TASK PROMPT
Please repeat the lines below exactly. Begin with the line containing "(438, 201) to (312, 234): 0.90" and go on through the line containing "Sentences that each".

EXERCISE DATA
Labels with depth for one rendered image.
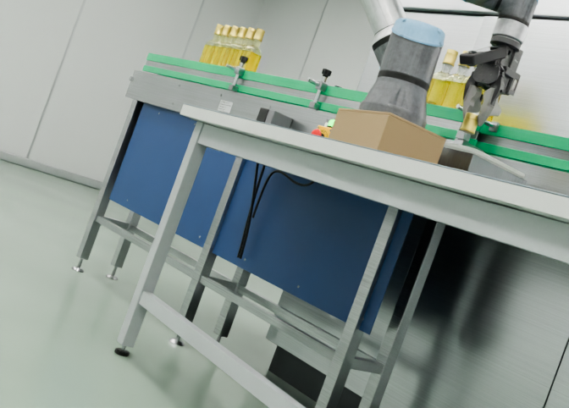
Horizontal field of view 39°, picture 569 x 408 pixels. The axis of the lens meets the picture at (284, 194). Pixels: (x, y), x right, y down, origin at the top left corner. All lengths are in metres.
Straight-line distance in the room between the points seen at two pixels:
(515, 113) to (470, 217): 0.94
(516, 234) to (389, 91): 0.49
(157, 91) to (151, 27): 4.95
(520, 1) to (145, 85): 1.85
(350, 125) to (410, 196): 0.25
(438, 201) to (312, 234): 0.90
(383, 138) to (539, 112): 0.76
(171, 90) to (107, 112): 4.92
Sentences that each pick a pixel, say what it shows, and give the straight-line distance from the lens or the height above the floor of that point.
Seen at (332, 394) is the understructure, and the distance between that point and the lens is 2.21.
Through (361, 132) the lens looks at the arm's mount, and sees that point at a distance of 1.71.
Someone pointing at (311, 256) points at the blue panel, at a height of 0.46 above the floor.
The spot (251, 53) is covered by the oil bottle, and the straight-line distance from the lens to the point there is 3.11.
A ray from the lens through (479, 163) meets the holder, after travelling 1.84.
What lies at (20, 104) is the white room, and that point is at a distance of 7.79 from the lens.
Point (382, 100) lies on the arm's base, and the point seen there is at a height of 0.86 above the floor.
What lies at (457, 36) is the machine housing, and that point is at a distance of 2.66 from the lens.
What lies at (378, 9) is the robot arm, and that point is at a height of 1.08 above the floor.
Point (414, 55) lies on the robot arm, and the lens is 1.76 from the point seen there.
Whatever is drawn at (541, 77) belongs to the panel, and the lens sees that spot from 2.38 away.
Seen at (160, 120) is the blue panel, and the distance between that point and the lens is 3.25.
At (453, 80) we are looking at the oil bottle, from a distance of 2.35.
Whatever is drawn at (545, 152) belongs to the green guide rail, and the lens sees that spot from 2.09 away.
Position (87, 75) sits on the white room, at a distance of 7.99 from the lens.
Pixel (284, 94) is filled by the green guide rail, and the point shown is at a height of 0.91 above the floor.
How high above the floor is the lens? 0.60
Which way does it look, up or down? level
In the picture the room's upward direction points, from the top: 20 degrees clockwise
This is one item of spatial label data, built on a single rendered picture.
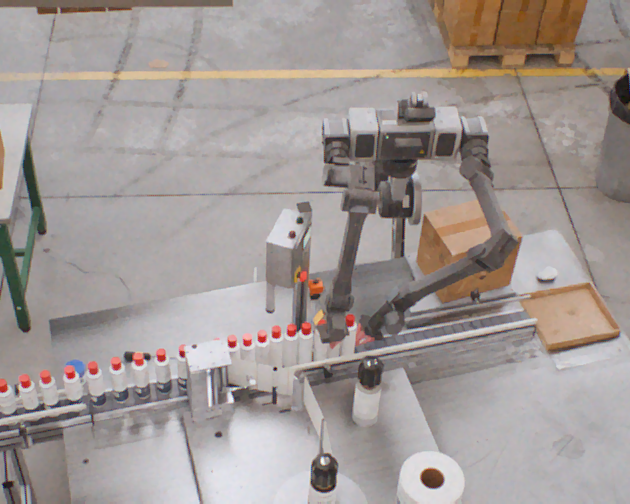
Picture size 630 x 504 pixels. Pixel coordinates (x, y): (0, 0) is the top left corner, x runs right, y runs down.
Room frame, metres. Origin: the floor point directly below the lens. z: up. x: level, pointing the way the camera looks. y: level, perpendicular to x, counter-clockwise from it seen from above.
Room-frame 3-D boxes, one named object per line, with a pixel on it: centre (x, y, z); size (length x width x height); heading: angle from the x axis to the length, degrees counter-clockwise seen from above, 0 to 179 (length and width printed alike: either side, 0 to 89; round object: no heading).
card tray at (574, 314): (2.59, -0.98, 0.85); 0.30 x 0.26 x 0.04; 108
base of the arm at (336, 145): (2.73, -0.05, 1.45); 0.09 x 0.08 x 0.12; 97
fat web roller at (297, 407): (2.05, 0.03, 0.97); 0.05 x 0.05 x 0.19
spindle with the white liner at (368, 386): (2.03, -0.20, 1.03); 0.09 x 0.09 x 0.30
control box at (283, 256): (2.32, 0.09, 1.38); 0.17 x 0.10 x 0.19; 163
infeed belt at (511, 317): (2.27, -0.04, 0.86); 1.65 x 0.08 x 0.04; 108
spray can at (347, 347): (2.30, -0.13, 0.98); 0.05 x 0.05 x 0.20
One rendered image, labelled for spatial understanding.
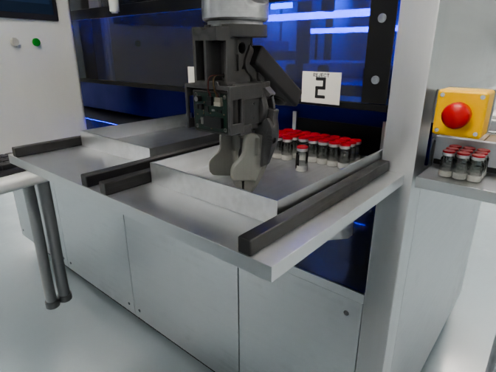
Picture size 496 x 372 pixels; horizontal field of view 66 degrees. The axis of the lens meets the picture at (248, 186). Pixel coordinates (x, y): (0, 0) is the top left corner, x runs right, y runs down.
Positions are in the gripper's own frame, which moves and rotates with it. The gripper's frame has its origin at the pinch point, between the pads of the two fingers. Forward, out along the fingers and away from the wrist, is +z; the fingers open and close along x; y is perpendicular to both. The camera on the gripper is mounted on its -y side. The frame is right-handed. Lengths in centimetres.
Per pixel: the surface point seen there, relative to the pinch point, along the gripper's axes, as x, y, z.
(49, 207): -100, -13, 34
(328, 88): -5.0, -30.4, -10.1
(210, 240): 2.1, 9.4, 3.6
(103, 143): -44.1, -4.5, 1.7
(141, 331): -83, -32, 92
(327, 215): 9.3, -5.5, 3.7
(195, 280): -47, -30, 51
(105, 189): -20.3, 9.5, 2.5

THE COMPLETED TASK
(438, 201) to (312, 234): 0.90
(383, 138) to (539, 112): 0.76
(171, 90) to (107, 112): 4.92
Sentences that each pick a pixel, say what it shows, and give the straight-line distance from the lens or the height above the floor of that point.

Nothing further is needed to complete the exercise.